Optical Fiber for Solar Cells
Optimum Solar Conversion Cell Configurations
A solar cell manufactured from this new optical fiber has photovoltaic (PV) material integrated into the fiber to enable electricity generation from unused light, including non-visible portions of the spectrum and visible light not transmitted to a lighting application. These new solar cells are based around cylindrical optical fibers, providing two distinct advantages over the flat panels that lead to increased efficiency. The core fiber, used to transmit light, can be adjusted to increase or decrease the amount of available light that is transmitted to the lighting application at any point in real time. This invention can be applied wherever optical concentrators are used to collect and redirect incident light.

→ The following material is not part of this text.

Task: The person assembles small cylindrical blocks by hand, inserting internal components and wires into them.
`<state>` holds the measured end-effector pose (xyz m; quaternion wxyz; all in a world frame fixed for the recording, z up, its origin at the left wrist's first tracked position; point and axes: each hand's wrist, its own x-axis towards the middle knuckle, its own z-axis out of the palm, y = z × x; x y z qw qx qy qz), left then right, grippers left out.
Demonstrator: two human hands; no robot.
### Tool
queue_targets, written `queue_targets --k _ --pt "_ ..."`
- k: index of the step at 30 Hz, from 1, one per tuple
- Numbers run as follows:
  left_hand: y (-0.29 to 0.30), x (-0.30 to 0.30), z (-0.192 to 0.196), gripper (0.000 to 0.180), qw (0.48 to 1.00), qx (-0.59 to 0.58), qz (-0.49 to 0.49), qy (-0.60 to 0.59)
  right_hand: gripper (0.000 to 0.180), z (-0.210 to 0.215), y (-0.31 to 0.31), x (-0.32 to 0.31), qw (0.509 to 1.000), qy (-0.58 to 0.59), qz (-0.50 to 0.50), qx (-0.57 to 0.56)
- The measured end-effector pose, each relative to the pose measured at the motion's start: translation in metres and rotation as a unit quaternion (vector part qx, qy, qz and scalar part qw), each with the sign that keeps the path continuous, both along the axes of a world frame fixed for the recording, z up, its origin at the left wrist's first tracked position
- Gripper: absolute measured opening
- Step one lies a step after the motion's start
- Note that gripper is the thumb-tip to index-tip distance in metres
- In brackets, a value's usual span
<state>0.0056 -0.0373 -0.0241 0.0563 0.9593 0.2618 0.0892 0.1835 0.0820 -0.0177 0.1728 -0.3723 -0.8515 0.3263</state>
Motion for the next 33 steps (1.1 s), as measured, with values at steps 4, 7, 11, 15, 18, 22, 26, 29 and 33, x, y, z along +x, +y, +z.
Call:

Wavelengths as large as 780 nanometers (nm) can be used to drive the conversion process. This technology has very low operating costs and environmental impacts (in particular, no greenhouse gas emissions). The fiber uses low-cost polymer materials. It is lightweight and flexible, and can be manufactured using low-cost solution processing techniques. Such multifunctional materials have great potential for the future of solar and photovoltaic devices. They will enable new devices that are small and lightweight that can be used without connection to existing electrical grids.